In the early 2000s we hit a power "wall" and decided to scale it by putting multiple processor cores on a single chip. But the multi-core era is running into limitations, and it's time to start planning for a "new era" in which design innovation will fuel performance growth, according to Design Automation Conference (DAC 2012) keynote speaker Joshua Friedrich (right), senior manager of POWER technology development in IBM's Server and Technology Group.
Friedrich gave the first part of a two-speaker keynote titled "Designing High Performance Systems-on-Chip" June 6. Brad Heaney, Intel Architecture group product manager, gave the second part, which showed how Intel developed the 3rd Generation Intel Core Processor (code named Ivy Bridge). Both speeches are available in a video recording at the DAC web site. This blog post focuses on Friedrich's talk.

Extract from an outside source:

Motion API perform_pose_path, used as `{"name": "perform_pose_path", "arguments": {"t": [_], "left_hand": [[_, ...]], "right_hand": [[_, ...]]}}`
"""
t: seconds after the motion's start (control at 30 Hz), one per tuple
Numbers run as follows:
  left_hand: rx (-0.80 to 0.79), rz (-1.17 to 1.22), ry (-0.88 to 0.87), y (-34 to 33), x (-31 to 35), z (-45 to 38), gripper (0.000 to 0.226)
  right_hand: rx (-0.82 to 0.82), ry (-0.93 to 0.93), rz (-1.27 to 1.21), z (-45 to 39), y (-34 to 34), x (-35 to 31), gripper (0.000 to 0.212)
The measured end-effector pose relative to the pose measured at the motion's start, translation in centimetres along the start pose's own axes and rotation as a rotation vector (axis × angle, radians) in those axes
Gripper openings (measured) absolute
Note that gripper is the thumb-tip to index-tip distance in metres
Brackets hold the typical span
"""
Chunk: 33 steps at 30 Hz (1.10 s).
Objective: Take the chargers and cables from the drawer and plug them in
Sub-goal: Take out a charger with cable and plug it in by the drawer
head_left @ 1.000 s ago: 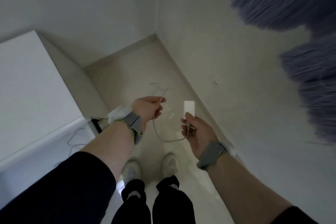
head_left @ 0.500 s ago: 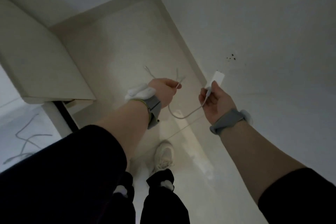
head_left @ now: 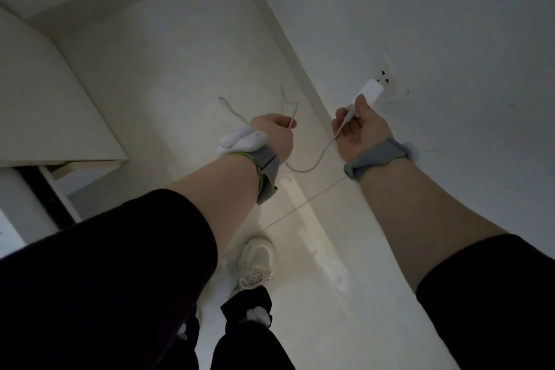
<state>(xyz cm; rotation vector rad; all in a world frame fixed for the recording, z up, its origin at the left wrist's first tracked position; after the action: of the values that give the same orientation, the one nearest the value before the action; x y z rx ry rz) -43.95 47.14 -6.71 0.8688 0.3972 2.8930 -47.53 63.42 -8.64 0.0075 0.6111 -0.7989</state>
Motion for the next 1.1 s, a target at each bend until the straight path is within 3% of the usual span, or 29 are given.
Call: {"name": "perform_pose_path", "arguments": {"t": [0.87,1.1], "left_hand": [[-0.059,0.164,0.109,-2.1,-0.6,0.4,0.035],[-0.091,-0.015,0.045,-1.7,-1.1,-0.2,0.035]], "right_hand": [[-0.016,0.018,-0.104,-1.9,-2.5,-1.5,0.033],[0.023,0.030,-0.145,-2.6,-2.5,-2.6,0.028]]}}
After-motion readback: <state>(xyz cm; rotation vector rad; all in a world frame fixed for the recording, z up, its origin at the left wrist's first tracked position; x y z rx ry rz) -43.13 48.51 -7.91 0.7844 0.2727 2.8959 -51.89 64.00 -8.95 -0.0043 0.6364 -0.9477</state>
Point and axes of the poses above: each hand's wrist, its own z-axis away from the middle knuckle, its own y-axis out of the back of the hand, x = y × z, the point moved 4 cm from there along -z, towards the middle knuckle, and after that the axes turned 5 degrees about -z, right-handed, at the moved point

While multi-core architectures are providing tremendous benefits, it's important to realize that multi-core performance growth will face limitations in the near future, Friedrich said. "This will require designers to innovate more rather than just include more cores in a design in order to make effective use of the transistors Moore's Law will give us," he said. He spoke of three areas that need innovation now - the hardware/software boundary, heterogeneous IP for processor subsystems, and emerging system-level technologies.
The Good Old Days
Friedrich started his talk with a look at the "good old days" of Denard scaling, which provided exponential single-threaded performance growth into the mid-2000s. All transistor dimensions went down by a predictable factor at each node, operating voltage went down, and frequency went up. During this time IBM went from the 1 GHz POWER4 processor to the 5 GHz POWER6 (produced in 65nm SOI technology).
But "physics brought this era of single-threaded performance to a close," Friedrich said. "Somewhere around the 90nm node we were no longer able to keep scaling the oxide thickness, and therefore couldn't drop the voltage further. Passive power was on pace to exceed active power. Something had to change and it did - frequency stepped back, and single-threaded performance growth slowed greatly."
Since there was no longer much value in merely shrinking dimensions of transistors, new innovations such as low-k interconnects, high-k metal gates, eDRAM, and strained silicon appeared. But the shift was underway, Friedrich said, from single-threaded performance and frequency to a new focus on multi-core design and throughput. IBM in fact led the charge with the dual-core POWER4, which was introduced in 2001. More recently, the POWER7 achieved a 5X increase in throughput per socket by increasing cores from 2 to 8, with only slightly improved thread performance.
Limitations of Multi-core
In spite of multi-core advancements, Friedrich said that "some fundamental limiters are beginning to surface that indicate that the growth we can expect to achieve from multi-core will begin to slow in the future." These include:
- Rising lithography and processing costs
- Yield challenges
- Power is scaling more slowly than area, making it difficult to power additional cores
- Socket bandwidth limitations means that processors are often stalled
- Inherent limitations in software parallelism means many applications get limited benefits
Friedrich didn't directly mention the difficulty of programming multi-core devices, which many people see as the biggest obstacle.
So what's needed to get the best use out silicon? "We believe the answer lies in a new era of system-focused performance growth driven by designer innovation rather than simply by technology," Friedrich said. He identified three key areas of focus as listed below.
- System-level technologies including 3D packaging, silicon photonics, FPGA accelerators with low-latency connections, and heavy use of flash and solid state drives in mobile consumer devices.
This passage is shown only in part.